--- Material for this task Enclosed Below ---

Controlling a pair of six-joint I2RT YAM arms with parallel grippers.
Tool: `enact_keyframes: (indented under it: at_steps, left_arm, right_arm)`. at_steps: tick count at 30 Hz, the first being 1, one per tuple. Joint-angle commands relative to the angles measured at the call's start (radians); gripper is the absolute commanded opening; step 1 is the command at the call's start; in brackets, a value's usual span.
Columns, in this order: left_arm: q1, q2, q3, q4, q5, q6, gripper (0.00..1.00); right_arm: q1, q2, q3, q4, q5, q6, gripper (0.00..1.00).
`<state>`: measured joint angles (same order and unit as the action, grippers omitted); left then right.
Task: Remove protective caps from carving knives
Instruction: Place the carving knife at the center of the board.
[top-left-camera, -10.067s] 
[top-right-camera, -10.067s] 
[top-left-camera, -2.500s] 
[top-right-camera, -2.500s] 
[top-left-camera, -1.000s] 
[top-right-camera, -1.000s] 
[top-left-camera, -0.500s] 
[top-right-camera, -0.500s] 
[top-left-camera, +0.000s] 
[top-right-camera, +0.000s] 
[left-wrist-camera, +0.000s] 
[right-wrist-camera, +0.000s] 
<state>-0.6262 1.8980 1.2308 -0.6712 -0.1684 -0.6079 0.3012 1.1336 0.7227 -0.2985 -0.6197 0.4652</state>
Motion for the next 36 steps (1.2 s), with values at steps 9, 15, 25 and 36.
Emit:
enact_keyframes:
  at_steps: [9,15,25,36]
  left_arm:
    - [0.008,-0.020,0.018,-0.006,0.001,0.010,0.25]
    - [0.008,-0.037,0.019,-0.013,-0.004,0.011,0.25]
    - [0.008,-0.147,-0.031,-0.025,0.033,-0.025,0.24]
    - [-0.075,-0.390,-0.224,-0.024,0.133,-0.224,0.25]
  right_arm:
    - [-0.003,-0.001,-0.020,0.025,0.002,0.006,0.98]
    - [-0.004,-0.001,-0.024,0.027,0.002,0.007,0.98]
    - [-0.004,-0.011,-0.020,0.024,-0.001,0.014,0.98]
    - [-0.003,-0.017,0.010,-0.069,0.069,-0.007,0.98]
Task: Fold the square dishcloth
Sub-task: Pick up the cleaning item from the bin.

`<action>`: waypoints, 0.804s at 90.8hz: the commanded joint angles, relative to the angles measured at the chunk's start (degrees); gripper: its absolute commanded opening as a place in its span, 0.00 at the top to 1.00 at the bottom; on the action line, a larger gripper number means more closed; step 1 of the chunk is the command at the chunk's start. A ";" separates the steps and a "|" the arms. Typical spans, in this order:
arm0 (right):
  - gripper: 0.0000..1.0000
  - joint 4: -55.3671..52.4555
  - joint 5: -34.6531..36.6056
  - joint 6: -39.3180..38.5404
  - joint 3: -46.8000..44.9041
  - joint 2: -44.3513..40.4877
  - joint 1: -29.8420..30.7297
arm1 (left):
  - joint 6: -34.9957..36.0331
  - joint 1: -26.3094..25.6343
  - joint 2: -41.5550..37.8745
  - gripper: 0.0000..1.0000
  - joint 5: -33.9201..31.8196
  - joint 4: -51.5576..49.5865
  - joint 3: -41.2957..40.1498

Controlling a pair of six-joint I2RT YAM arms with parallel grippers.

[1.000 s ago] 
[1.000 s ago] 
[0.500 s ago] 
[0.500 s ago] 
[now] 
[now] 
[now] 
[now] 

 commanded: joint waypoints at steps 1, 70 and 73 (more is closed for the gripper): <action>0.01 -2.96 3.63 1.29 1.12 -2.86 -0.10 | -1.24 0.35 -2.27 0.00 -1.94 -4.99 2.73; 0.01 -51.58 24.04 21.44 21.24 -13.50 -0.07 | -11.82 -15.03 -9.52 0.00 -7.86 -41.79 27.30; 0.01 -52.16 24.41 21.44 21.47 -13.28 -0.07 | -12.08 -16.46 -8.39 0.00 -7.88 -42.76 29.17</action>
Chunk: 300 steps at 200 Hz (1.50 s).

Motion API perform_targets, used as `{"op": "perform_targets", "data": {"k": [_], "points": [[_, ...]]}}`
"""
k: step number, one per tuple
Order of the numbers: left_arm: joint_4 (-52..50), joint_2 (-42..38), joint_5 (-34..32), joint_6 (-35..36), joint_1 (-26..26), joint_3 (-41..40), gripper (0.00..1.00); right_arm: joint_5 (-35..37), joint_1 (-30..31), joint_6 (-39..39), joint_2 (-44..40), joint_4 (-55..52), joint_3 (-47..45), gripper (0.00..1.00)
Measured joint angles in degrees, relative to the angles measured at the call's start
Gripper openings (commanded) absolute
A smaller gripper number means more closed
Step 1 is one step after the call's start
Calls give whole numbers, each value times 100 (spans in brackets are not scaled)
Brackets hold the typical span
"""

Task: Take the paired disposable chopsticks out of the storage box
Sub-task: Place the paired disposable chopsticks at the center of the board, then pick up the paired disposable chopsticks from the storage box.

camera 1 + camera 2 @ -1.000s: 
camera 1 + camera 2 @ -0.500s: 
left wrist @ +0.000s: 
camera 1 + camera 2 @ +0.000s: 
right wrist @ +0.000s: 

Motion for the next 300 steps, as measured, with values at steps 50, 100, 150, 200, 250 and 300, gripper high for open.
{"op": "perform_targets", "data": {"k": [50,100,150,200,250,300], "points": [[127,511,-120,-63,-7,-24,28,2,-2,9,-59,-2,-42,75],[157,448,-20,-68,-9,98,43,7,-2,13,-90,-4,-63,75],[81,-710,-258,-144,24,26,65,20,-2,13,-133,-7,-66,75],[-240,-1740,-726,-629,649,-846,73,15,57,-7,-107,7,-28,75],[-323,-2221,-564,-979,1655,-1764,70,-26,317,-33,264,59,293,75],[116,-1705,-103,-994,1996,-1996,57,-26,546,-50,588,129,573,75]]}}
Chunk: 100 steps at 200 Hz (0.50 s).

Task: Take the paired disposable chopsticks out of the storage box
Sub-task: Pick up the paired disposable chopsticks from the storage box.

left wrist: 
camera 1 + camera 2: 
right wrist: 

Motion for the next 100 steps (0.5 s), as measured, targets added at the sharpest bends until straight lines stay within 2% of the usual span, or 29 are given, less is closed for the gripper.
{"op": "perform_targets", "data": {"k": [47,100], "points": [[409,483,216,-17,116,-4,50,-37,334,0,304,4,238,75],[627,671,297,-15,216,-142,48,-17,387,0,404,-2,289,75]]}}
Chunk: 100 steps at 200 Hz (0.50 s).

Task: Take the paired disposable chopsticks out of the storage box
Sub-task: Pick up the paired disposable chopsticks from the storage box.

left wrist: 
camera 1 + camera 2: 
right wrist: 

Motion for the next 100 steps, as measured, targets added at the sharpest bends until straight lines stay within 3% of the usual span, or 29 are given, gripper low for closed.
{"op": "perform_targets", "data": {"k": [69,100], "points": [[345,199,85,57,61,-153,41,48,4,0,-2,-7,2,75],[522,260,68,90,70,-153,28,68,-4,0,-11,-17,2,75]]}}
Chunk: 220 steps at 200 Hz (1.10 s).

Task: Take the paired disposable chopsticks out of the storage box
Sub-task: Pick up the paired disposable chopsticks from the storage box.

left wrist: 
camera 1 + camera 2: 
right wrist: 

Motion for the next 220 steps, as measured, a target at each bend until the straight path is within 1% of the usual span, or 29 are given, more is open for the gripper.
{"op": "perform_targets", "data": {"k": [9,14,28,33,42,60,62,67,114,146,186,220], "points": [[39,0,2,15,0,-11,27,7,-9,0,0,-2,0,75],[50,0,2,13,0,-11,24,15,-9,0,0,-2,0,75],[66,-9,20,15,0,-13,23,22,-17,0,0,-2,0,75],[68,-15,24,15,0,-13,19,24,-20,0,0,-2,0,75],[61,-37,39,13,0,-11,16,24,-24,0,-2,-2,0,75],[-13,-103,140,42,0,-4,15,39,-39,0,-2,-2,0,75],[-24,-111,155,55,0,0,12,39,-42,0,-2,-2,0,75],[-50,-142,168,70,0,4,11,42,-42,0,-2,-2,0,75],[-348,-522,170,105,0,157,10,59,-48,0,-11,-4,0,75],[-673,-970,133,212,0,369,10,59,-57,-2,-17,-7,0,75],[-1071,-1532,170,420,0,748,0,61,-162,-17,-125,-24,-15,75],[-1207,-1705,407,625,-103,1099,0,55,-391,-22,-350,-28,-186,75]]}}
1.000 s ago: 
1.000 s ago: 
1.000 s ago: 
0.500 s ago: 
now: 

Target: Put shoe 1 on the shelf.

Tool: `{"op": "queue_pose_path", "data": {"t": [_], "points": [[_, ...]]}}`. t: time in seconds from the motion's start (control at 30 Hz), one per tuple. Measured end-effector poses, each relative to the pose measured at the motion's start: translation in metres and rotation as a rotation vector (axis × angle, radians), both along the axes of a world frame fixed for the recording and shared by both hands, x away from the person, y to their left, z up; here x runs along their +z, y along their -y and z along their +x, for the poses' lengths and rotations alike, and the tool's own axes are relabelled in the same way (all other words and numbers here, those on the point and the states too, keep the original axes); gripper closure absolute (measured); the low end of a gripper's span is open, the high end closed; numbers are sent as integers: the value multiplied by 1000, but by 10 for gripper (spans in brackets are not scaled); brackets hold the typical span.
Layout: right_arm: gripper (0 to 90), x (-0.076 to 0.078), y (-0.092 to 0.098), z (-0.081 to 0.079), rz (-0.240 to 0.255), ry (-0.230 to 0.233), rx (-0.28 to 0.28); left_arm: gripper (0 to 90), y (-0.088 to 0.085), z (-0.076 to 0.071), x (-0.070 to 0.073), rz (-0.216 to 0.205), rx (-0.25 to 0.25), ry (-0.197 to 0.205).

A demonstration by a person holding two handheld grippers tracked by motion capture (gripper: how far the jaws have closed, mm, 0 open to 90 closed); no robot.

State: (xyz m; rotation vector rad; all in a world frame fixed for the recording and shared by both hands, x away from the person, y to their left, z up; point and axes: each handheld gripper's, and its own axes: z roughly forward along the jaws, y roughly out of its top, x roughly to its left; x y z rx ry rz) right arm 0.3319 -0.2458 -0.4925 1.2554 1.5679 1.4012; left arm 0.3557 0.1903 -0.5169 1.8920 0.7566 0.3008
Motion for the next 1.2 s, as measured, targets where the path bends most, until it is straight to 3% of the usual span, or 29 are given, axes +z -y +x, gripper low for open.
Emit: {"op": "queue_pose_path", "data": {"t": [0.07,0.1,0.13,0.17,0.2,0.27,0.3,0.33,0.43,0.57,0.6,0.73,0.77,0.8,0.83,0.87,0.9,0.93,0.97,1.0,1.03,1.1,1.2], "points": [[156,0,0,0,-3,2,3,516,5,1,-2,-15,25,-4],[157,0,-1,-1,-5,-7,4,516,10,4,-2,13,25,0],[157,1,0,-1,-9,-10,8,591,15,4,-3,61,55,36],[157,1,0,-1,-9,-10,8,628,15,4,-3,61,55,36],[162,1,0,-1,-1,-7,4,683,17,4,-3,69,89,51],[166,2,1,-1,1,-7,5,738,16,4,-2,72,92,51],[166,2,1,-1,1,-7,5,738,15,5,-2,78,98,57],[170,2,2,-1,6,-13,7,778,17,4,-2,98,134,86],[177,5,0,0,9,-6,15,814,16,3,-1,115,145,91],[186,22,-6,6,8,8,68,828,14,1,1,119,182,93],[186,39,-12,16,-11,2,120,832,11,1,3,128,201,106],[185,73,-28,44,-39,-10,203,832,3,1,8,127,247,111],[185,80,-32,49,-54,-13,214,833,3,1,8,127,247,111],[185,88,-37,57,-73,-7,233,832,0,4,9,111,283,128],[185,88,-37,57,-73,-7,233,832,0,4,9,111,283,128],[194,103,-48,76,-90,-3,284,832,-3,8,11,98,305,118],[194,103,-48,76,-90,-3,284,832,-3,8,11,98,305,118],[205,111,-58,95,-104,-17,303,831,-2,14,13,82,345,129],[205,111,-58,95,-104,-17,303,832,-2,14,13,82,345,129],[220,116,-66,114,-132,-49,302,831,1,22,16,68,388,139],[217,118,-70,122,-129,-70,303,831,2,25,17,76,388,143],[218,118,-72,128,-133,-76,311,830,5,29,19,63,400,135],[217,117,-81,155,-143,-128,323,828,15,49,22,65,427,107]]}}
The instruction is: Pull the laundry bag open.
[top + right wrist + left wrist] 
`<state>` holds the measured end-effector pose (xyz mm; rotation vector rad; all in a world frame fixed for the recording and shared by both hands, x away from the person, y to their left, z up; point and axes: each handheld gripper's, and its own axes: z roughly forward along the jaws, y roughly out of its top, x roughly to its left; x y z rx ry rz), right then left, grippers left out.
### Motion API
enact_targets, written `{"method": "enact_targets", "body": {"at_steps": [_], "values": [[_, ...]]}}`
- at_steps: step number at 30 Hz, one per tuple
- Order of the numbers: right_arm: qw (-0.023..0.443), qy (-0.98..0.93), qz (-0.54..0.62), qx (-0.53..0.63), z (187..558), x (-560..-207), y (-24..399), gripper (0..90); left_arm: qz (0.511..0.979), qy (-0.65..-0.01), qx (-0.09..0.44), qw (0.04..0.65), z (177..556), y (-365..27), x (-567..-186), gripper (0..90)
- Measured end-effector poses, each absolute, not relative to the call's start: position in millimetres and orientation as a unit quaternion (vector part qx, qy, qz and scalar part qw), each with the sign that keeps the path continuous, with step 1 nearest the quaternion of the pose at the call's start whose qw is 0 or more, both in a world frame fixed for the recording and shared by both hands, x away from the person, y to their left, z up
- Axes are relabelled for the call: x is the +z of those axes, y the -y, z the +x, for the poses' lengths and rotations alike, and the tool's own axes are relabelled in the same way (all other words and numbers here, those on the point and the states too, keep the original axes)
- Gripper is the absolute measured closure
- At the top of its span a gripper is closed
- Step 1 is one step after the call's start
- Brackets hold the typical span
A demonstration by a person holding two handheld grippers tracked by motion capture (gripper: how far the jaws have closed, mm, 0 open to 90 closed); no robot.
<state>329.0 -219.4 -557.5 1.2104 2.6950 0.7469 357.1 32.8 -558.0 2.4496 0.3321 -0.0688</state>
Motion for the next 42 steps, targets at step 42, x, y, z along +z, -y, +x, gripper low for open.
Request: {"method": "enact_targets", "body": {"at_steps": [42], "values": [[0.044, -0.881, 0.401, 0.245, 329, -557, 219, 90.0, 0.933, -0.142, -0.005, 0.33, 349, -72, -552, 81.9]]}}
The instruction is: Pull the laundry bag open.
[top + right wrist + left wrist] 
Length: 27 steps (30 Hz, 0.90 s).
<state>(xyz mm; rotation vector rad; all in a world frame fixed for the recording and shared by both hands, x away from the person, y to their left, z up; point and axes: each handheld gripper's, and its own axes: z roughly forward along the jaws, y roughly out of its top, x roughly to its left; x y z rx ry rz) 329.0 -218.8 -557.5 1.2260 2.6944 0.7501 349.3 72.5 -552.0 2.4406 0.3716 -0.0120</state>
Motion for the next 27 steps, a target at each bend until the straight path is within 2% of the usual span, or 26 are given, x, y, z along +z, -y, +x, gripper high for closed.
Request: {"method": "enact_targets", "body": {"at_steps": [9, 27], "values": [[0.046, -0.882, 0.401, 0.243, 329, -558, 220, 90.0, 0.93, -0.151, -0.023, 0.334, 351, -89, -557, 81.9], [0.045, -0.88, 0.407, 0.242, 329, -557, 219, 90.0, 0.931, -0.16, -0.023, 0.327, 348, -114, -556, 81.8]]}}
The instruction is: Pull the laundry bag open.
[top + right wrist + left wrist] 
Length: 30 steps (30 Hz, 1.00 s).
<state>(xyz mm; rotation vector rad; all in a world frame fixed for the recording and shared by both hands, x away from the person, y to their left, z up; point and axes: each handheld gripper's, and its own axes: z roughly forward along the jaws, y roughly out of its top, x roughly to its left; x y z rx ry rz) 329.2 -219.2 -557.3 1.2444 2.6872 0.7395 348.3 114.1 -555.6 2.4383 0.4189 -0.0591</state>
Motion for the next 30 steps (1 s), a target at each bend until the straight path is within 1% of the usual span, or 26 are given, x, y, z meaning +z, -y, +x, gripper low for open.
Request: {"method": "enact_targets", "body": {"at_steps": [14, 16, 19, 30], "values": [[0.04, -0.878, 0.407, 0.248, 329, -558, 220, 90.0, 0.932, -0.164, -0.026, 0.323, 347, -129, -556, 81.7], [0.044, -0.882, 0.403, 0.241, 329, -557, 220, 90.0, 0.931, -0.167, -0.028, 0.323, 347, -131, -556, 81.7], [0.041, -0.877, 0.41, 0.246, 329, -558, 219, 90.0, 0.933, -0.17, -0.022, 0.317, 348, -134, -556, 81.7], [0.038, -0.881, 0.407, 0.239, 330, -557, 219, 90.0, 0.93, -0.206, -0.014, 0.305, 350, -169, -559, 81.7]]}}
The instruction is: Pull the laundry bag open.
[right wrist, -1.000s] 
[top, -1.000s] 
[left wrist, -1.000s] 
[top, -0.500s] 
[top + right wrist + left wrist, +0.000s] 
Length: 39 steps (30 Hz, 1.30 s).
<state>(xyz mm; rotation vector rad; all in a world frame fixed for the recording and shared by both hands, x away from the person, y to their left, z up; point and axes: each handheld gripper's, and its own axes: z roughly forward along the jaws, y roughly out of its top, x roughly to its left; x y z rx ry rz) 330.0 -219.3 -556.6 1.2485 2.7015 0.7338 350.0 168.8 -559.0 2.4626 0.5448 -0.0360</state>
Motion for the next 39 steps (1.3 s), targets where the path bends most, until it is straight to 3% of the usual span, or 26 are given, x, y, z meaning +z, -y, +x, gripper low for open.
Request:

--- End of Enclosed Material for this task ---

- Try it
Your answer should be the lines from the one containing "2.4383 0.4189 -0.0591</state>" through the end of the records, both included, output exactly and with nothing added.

- Task output
<state>(xyz mm; rotation vector rad; all in a world frame fixed for the recording and shared by both hands, x away from the person, y to their left, z up; point and axes: each handheld gripper's, and its own axes: z roughly forward along the jaws, y roughly out of its top, x roughly to its left; x y z rx ry rz) 329.2 -219.2 -557.3 1.2444 2.6872 0.7395 348.3 114.1 -555.6 2.4383 0.4189 -0.0591</state>
Motion for the next 30 steps (1 s), a target at each bend until the straight path is within 1% of the usual span, or 26 are given, x, y, z meaning +z, -y, +x, gripper low for open.
Request: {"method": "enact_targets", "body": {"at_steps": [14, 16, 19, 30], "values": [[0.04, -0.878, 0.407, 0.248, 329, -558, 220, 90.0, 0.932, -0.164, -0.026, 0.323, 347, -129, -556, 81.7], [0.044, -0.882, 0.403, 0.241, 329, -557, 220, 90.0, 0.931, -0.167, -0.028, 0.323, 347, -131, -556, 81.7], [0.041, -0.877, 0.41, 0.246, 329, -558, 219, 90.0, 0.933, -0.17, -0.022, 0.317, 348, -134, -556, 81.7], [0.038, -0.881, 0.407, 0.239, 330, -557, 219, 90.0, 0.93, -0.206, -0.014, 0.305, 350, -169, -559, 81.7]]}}
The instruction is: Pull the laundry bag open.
[right wrist, -1.000s] 
[top, -1.000s] 
[left wrist, -1.000s] 
[top, -0.500s] 
[top + right wrist + left wrist, +0.000s] 
Length: 39 steps (30 Hz, 1.30 s).
<state>(xyz mm; rotation vector rad; all in a world frame fixed for the recording and shared by both hands, x away from the person, y to their left, z up; point and axes: each handheld gripper's, and its own axes: z roughly forward along the jaws, y roughly out of its top, x roughly to its left; x y z rx ry rz) 330.0 -219.3 -556.6 1.2485 2.7015 0.7338 350.0 168.8 -559.0 2.4626 0.5448 -0.0360</state>
Motion for the next 39 steps (1.3 s), targets where the path bends most, until it is straight to 3% of the usual span, or 26 are given, x, y, z meaning +z, -y, +x, gripper low for open.
Request:

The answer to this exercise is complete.